[Task] Look below and pull out each line with the word "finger".

══════════════════════════════

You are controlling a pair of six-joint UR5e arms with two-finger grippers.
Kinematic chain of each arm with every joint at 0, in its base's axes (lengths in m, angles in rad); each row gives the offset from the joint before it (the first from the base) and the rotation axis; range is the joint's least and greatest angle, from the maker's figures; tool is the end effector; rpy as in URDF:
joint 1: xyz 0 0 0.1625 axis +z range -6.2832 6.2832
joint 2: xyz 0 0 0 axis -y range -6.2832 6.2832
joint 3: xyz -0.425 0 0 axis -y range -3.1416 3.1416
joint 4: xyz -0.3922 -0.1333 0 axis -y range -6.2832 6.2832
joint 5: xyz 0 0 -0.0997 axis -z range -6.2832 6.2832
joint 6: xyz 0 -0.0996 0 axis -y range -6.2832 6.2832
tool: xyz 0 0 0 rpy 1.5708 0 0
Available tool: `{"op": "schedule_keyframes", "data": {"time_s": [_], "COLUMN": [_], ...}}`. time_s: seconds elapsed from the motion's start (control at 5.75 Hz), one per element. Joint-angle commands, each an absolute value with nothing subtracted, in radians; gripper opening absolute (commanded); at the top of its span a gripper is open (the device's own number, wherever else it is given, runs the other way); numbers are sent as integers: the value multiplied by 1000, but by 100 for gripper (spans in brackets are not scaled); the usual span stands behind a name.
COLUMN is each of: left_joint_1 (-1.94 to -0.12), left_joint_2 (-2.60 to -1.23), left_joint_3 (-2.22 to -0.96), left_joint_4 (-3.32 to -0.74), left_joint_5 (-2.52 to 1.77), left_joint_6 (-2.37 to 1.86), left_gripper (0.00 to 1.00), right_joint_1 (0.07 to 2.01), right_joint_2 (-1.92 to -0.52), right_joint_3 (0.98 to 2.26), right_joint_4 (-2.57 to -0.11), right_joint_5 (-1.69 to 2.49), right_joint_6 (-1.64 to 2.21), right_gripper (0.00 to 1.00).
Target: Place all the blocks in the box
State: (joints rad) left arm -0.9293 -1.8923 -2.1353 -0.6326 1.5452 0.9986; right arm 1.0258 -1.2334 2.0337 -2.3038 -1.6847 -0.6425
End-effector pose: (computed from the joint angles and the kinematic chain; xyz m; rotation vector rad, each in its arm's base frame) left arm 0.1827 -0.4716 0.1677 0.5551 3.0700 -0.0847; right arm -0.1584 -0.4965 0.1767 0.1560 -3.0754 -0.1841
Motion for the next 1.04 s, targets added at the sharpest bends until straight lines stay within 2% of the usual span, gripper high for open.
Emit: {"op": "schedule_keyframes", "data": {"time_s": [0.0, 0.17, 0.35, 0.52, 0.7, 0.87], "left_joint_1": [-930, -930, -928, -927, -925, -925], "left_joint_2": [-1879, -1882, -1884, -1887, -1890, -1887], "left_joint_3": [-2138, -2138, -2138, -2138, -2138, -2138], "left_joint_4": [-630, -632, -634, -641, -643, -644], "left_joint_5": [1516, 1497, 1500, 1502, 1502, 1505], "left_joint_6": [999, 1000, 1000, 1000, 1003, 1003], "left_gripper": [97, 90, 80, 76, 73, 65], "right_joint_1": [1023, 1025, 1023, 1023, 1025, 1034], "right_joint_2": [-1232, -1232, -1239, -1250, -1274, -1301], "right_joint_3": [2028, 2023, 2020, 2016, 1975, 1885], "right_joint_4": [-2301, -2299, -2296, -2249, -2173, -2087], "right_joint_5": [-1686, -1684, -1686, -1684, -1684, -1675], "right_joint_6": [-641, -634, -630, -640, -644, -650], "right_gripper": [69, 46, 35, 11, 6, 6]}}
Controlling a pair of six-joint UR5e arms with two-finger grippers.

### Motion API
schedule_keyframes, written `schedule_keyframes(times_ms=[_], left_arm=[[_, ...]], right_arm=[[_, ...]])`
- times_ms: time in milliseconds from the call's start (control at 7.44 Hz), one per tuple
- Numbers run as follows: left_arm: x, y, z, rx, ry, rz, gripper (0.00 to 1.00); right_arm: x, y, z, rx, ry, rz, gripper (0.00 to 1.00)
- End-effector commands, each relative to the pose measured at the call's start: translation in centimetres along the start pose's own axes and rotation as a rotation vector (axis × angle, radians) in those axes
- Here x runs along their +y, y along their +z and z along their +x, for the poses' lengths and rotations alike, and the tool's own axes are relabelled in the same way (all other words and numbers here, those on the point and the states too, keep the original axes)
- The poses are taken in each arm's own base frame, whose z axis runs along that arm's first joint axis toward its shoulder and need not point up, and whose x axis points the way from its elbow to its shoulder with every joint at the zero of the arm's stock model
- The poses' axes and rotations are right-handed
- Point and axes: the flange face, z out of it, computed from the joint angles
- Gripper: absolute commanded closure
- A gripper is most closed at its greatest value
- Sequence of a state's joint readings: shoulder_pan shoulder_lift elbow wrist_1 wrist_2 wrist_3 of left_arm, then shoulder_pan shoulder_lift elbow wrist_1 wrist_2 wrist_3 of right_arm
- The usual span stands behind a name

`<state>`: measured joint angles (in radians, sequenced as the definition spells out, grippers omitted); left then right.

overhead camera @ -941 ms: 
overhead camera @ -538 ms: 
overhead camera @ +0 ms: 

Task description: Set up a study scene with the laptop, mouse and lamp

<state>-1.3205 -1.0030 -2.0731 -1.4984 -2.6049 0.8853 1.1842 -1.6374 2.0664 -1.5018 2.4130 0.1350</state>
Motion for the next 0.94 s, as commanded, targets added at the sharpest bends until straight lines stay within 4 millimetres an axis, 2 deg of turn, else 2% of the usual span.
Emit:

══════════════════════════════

[Output below]
You are controlling a pair of six-joint UR5e arms with two-finger grippers.
Controlling a pair of six-joint UR5e arms with two-finger grippers.

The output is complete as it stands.